I tried my usual market in Wickford, they had Flounder and advised that’s similar to Grey Sole. The Coastal Grower’s Market, nearby on Saturday mornings at Casey Farm had both Matunuck Oyster Bar and The Local Catch with stands set up. I had just missed the Boston Harbor caught Hake from Local Catch, she said a woman had scooped up the 2 lbs she brought for a Saturday stew, yummy. I signed up for their emails and was told I can always preorder, looks like they also have a CSF which I’ve been considering. I’m learning so much!

 

Monday was Eating with the Ecosystem’s final “School of Fish” workshop of the 2016/2017 school year (will start up again in the fall). I loved going to this in April when we discovered Sea Robin. This month’s demo dinner was led by recent James Beard nominated chef Benjamin Sukle of Providence restaurants Birch and Oberlin. He has a great relationship with fisherman Mike, who brought us fresh scallops from Block Island Sound. Mike mentioned he shucked 8-10,000 scallops “just YESTERDAY.” Incredible.

We started with raw scallops, quartered and tossed with a bit of mayo, sesame oil and finished with radishes both raw and smoked. This was the star. It’s on the menu at Oberlin. Chef Ben said Oberlin is his sister restaurant, serving up seafood and pasta i.e. what he likes to eat (ME TOO BEN! will be planning a trip there soon)

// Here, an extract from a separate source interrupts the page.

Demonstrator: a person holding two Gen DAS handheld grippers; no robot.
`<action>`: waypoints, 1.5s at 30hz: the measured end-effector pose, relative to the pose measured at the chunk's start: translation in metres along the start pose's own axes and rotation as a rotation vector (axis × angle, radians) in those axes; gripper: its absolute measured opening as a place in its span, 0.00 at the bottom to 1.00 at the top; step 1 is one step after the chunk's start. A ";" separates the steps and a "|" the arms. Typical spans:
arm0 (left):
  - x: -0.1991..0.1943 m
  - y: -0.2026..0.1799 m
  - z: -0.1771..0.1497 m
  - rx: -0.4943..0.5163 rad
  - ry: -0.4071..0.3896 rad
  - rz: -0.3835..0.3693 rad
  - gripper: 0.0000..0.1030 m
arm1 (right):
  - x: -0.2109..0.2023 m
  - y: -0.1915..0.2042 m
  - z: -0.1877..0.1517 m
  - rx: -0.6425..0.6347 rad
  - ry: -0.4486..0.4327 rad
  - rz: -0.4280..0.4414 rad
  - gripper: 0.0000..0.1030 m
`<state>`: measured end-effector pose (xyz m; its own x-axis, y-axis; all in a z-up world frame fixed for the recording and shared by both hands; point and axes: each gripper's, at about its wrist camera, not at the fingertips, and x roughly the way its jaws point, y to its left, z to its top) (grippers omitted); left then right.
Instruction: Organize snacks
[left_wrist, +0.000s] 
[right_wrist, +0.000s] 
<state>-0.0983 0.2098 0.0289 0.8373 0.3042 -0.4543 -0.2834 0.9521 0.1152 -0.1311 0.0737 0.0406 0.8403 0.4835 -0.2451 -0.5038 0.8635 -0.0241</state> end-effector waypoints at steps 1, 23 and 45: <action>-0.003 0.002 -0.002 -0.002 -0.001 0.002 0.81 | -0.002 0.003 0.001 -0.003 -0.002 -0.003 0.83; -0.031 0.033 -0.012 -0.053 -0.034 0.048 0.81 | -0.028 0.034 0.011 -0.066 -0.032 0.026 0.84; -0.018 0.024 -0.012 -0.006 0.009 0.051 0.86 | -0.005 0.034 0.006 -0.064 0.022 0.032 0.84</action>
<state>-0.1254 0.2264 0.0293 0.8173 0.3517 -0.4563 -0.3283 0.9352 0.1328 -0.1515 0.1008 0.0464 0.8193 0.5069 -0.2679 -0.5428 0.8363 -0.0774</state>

Finally we were treated to scallops seared in butter and a bit of asparagus juice. Asparagus is in it’s prime right now, probably for the next week or so. The section sliced asparagus were served over the perfectly cooked Scallops. ACTUAL HEAVEN

Stay tuned for Week 3, I’m out shopping for:

Advertisements

Week 1: Black Sea Bass

unnamed
My assigned list for week 1:
I’ve had Striped Bass before (friend’s dad caught us some) and Herring I associate with pickled herring, which I’m not a super fan of. Was hoping to find Surf Clam but happy with any!
The way this works is each week, I’m assigned 4 species to “fish for” at my local markets (supermarket, fish market, farmer’s market, etc). These are each species local to New England and we’re looking for symmetry in the market to ecosystem.
We first went to Dave’s Market in Wickford (which we prefer, though the one in Quonset is equally close to our house). I’ve always had a good experience at the fish counter at Dave’s, once there were 8 types of salmon and I was educated about each one before landing on Norwegian Salmon. This trip we saw that Black Sea Bass was on sale, yay! We were excited but the woman behind the fish counter told us that they were sold out. She advised that there might be more on the truck tomorrow but it’s been selling out since it’s in season.
Dave’s didn’t have any other species from my list so we went down to Gardner’s Wharf Seafood, a fish market right on the harbor in Wickford. We were surprised that they didn’t have ANY of the fish from the list! On a whim, we tried the other Dave’s location (Quonset) and got their last whole fish of Black Seabass. This was our first experience preparing a whole fish (which is where my husband, Dr. Garlix comes in…..)
(from the chef, after watching a youtube video)
It was interesting to try butchering a whole fish with no experience. It gives you a better idea of what happens in between sea and table. If I were to use a whole fish again, I would try to find a purpose for the remnants. 
We enjoyed the Black Sea Bass but did feel there was a lot of waste being a whole fish. It was priced at $6.99/lb and the piece we got was just under 1.5lbs. After scraping the scales and carefully removing the bones, he grilled the fish. We each got a decent piece but would maybe use the head in some broth or other ways in the future. The fish was firm with a mild taste and we paired with some roasted sweet potatoes and grilled zucchini we had leftover.
Week 2: We’re out searching for the following (though I predict Butterfish will be the winner), stay tuned!

Getting started…

Growing up in a pescatarian / Italian household meant we ate fish for dinner most nights, not meatballs. Our favorites were salmon, tuna, cod, swordfish.. rarely something local. I recently learned that the US imports nearly 90% of the seafood American’s consume, while we’re exporting 80% of what is local to us! I live in the ocean state, with almost 400 miles of gorgeous coastline and I’m super pumped to discover more of the fresh seafood that’s native to my backyard.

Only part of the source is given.